TASK REQUIREMENTS
Only lines with the word "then" belong in the answer; copy them from the records below.
•••••
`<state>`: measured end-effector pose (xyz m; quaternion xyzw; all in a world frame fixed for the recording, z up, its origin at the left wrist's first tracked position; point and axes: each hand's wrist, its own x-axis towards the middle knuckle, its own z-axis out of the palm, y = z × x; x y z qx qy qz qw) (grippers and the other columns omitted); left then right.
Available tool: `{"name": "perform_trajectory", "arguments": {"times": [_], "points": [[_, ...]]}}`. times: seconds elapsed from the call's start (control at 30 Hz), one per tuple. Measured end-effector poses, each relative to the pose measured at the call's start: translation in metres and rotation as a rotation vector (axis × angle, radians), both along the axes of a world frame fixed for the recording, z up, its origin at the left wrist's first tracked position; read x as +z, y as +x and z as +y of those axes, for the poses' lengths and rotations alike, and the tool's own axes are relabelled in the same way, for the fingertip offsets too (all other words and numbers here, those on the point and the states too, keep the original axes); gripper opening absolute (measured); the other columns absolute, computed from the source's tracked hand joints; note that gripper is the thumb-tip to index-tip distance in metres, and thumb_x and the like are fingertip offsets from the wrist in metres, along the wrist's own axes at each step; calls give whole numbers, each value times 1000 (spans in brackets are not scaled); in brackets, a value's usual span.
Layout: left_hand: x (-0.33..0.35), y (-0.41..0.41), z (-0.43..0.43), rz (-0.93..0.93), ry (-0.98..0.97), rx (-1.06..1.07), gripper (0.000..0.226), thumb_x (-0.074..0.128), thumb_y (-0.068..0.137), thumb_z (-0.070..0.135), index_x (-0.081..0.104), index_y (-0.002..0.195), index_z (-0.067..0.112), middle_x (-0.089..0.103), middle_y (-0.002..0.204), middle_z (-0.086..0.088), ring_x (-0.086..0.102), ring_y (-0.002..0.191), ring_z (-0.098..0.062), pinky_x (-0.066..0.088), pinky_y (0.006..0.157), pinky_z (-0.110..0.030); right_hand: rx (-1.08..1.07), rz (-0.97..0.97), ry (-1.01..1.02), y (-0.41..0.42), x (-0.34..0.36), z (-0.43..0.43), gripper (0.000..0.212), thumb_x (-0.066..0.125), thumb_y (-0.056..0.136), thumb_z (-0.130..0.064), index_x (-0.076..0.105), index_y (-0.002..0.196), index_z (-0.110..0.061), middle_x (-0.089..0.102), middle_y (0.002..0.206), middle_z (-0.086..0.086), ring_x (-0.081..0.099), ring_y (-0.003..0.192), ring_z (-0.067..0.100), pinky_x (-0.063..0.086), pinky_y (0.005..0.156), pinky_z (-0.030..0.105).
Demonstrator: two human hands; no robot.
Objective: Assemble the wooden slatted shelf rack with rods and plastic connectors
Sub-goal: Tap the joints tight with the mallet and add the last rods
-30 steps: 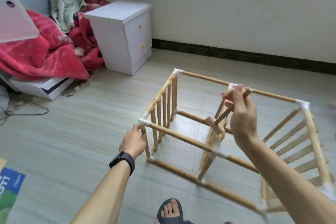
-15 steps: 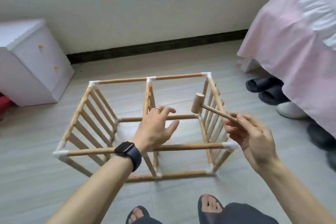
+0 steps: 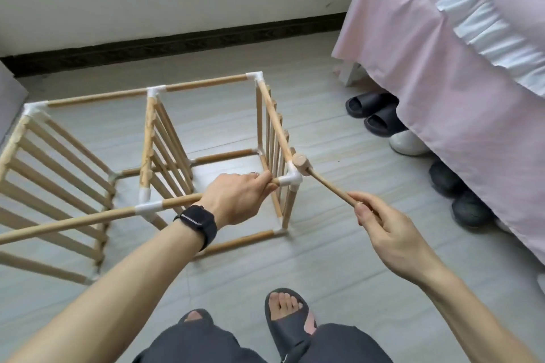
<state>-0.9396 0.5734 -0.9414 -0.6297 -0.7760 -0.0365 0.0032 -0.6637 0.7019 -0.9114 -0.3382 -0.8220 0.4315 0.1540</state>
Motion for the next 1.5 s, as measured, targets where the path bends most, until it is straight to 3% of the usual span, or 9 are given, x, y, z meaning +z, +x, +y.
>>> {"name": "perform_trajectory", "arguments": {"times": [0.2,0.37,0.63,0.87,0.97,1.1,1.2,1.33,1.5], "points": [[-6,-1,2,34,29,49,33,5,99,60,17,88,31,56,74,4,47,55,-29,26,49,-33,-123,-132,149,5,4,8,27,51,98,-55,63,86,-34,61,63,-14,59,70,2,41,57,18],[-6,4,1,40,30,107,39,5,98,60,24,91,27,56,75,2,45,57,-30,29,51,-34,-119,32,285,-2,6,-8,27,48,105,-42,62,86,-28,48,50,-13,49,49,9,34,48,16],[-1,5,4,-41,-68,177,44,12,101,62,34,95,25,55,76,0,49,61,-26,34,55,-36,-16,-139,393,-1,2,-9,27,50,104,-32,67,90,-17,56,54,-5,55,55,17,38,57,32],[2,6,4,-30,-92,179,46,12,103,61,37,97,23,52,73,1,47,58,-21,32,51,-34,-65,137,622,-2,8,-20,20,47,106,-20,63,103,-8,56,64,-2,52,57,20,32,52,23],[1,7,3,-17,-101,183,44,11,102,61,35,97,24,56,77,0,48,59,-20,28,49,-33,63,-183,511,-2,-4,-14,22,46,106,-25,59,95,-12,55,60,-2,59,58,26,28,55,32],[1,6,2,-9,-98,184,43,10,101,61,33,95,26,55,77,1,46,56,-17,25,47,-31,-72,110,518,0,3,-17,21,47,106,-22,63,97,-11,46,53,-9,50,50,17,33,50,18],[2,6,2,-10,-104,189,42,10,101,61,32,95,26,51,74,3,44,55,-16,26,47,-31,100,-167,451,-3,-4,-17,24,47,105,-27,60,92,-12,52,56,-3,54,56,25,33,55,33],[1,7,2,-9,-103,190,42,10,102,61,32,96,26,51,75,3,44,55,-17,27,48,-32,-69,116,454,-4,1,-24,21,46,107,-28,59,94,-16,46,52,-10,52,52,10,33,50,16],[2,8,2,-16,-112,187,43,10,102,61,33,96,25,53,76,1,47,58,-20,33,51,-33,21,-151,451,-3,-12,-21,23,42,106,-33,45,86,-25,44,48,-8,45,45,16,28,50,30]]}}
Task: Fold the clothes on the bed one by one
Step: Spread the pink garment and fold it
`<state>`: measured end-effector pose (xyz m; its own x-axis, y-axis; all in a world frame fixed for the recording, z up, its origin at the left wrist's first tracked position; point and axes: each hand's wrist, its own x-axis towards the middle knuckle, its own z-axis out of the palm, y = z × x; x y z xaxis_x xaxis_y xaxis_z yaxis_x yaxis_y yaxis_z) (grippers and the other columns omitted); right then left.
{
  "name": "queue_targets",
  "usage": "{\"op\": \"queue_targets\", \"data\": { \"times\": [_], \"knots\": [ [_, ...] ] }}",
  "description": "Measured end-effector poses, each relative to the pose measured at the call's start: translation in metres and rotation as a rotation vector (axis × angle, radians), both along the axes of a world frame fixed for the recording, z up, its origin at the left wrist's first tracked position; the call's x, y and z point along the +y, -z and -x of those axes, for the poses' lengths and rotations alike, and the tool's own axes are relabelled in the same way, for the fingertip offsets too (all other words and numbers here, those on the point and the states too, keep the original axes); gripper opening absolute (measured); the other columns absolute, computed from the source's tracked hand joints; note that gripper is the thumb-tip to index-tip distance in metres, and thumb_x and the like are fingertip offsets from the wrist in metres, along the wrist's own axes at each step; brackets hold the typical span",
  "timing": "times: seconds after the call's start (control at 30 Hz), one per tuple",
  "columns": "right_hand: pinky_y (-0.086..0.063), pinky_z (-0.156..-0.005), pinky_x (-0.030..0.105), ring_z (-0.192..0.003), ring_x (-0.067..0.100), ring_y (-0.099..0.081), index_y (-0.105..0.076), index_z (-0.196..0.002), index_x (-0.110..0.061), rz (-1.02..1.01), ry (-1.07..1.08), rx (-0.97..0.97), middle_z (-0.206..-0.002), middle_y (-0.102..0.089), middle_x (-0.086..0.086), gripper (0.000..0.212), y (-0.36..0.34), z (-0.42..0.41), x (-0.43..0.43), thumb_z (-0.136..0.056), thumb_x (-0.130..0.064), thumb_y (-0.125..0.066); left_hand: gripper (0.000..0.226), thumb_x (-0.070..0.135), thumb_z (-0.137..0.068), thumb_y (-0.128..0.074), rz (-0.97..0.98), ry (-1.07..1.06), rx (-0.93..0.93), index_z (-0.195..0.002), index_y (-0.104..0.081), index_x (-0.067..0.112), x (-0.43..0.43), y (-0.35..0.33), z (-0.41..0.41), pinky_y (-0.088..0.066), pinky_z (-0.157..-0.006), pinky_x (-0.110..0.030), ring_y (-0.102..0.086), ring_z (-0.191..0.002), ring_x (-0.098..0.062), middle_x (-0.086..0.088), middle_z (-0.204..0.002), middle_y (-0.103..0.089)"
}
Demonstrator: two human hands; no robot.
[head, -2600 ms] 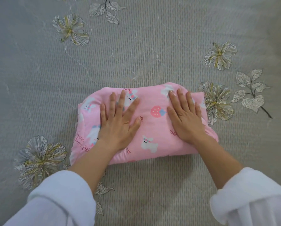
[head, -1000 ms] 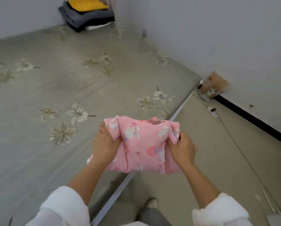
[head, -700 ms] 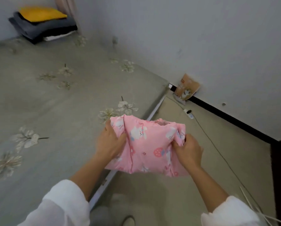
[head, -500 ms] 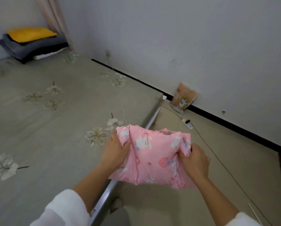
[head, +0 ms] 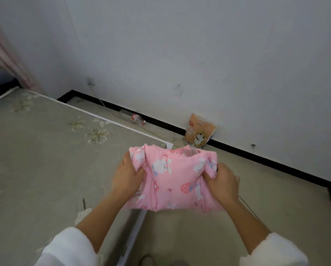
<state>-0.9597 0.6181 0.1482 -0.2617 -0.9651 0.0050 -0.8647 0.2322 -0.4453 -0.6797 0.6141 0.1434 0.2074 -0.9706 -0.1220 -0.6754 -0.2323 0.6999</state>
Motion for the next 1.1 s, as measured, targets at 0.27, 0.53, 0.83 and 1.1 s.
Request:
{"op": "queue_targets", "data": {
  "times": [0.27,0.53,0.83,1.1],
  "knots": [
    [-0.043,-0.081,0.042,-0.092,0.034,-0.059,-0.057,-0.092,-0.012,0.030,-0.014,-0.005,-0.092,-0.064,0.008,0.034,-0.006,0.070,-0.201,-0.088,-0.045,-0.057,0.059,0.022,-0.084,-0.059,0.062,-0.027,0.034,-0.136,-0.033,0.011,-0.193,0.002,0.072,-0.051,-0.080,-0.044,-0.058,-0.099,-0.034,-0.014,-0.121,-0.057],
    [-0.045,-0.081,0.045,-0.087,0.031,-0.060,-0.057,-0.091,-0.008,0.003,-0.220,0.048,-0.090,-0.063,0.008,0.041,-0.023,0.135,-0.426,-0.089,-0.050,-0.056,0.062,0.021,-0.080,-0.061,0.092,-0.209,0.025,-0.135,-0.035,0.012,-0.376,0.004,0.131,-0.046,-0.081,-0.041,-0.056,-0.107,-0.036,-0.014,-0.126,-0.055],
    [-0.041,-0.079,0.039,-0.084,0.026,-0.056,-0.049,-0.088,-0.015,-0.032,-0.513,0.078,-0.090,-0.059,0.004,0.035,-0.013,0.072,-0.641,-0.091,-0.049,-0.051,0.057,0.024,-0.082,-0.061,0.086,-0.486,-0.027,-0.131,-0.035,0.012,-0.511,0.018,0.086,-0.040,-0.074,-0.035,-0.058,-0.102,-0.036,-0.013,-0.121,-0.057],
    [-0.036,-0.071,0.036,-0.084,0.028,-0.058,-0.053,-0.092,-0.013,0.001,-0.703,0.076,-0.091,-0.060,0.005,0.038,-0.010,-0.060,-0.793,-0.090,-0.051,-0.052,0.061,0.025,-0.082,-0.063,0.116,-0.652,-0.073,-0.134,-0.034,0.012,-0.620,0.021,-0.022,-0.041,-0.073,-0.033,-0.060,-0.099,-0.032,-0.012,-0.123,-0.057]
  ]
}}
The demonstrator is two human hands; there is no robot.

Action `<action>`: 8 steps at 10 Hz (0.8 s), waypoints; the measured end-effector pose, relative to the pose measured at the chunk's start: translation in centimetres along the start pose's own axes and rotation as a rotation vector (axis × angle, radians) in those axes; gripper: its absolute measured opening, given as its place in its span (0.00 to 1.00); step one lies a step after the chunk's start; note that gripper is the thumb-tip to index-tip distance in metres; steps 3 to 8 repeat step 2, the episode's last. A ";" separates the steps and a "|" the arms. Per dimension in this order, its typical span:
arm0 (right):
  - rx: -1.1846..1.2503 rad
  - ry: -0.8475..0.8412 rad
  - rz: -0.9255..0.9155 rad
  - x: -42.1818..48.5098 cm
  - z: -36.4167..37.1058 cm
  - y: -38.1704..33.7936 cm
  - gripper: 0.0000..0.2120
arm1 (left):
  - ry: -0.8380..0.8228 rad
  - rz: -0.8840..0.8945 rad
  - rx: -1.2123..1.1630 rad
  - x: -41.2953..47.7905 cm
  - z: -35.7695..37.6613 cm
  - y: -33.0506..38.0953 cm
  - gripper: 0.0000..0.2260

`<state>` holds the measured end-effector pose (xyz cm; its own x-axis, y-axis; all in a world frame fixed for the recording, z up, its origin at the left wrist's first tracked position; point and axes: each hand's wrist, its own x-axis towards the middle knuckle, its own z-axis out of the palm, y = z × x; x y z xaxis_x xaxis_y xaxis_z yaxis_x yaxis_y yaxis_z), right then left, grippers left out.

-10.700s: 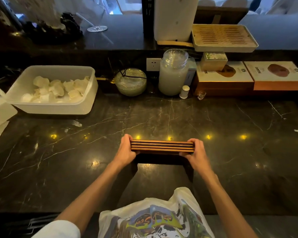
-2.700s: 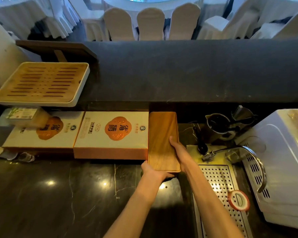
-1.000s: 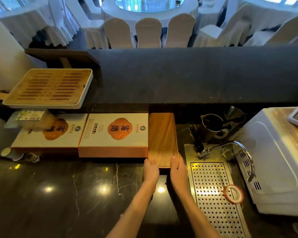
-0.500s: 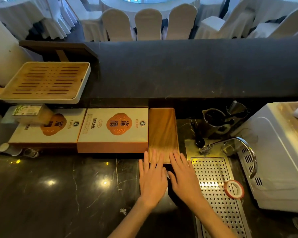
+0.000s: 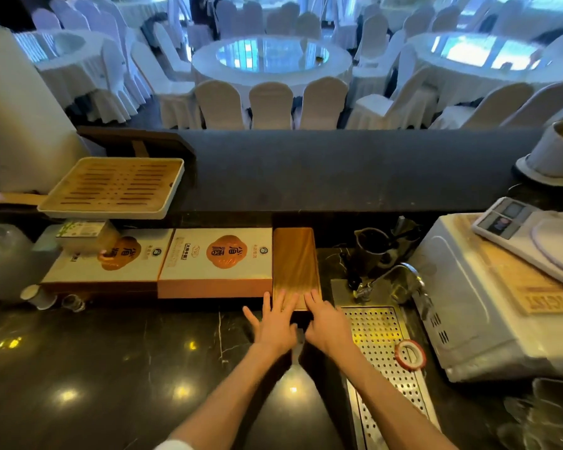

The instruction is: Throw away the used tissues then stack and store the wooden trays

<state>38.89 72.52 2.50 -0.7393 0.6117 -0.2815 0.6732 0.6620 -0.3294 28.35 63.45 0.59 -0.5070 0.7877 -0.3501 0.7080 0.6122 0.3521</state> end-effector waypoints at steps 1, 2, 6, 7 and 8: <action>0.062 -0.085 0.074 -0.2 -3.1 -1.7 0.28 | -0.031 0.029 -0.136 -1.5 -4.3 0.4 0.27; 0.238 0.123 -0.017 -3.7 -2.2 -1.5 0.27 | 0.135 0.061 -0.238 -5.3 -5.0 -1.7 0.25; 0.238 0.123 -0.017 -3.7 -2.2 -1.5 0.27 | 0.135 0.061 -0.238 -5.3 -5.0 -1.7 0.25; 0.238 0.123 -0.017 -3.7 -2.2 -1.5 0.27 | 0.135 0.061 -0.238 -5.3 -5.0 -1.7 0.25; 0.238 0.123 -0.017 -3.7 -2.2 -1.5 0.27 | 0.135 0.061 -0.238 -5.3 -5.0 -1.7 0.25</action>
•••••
YOUR RESPONSE
`<state>`: measured end-effector pose (xyz m; quaternion xyzw; all in a world frame fixed for the recording, z up, its origin at the left wrist's first tracked position; point and axes: each hand's wrist, its own x-axis towards the middle knuckle, its own z-axis out of the palm, y = z × x; x y z qx qy qz qw) (grippers and the other columns omitted); left then right.
`<state>`: measured end-effector pose (xyz m; its own x-axis, y-axis; all in a world frame fixed for the recording, z up, its origin at the left wrist's first tracked position; point and axes: each hand's wrist, its own x-axis towards the middle knuckle, its own z-axis out of the palm, y = z × x; x y z xaxis_x xaxis_y xaxis_z yaxis_x yaxis_y yaxis_z) (grippers and the other columns omitted); right then left.
`<state>` holds the measured end-effector pose (xyz cm; its own x-axis, y-axis; all in a world frame fixed for the recording, z up, its origin at the left wrist's first tracked position; point and axes: each hand's wrist, its own x-axis towards the middle knuckle, its own z-axis out of the palm, y = z × x; x y z xaxis_x xaxis_y xaxis_z yaxis_x yaxis_y yaxis_z), right then left, grippers left out.
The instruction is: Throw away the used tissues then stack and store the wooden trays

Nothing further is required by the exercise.